Exercise prompt:
Pick out the lines below that contain the string "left" and copy them all.

—————

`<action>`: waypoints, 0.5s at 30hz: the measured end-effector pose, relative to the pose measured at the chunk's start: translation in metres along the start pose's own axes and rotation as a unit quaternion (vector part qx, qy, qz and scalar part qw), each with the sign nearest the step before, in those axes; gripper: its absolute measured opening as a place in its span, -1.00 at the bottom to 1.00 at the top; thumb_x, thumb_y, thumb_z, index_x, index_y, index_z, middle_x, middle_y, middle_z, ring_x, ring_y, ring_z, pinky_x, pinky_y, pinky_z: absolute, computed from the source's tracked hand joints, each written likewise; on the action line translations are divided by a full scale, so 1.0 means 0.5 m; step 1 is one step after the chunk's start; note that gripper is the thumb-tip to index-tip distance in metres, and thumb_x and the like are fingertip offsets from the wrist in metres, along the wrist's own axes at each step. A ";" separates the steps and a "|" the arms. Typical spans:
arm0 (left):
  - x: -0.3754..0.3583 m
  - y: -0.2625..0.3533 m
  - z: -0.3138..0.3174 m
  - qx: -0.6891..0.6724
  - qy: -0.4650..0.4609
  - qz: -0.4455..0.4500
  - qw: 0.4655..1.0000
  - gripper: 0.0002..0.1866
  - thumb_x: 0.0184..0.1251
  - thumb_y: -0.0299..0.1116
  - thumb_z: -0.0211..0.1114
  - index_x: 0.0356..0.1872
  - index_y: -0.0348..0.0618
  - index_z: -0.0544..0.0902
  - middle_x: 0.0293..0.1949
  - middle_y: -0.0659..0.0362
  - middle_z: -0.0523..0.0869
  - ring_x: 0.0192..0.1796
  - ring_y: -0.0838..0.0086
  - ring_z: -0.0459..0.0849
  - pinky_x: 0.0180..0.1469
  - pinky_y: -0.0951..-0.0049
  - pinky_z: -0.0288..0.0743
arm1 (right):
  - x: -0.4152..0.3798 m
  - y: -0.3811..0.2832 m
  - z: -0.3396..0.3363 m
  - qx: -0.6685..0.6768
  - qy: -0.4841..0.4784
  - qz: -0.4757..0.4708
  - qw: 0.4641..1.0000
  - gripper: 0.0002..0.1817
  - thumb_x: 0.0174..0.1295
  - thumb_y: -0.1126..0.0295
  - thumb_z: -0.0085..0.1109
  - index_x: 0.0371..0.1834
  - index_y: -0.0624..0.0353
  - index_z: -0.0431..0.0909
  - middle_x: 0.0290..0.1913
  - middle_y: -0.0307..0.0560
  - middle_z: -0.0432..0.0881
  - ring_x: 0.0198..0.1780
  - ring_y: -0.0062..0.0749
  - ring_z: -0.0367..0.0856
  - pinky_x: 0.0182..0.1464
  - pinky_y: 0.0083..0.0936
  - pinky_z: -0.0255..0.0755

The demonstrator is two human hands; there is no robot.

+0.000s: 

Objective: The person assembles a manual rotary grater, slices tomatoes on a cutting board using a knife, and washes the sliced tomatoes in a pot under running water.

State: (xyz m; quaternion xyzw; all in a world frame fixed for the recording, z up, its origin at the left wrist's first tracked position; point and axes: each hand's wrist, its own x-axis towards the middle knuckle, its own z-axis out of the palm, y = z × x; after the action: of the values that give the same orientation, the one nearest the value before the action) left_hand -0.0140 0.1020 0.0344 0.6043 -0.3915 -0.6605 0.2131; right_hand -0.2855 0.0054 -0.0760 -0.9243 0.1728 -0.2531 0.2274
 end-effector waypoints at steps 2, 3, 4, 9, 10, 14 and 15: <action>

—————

Answer box:
arm0 (left):
State: (xyz m; quaternion xyzw; all in a world frame fixed for the recording, z up, its origin at the left wrist's first tracked position; point and axes: each hand's wrist, its own x-axis towards the middle knuckle, its own z-axis out of the palm, y = z × x; after the action: of the values that give the same orientation, the one nearest the value before the action) left_hand -0.0140 0.1020 0.0344 0.6043 -0.3915 -0.6605 0.2131; right_hand -0.2855 0.0054 -0.0760 -0.9243 0.1728 -0.2531 0.2274

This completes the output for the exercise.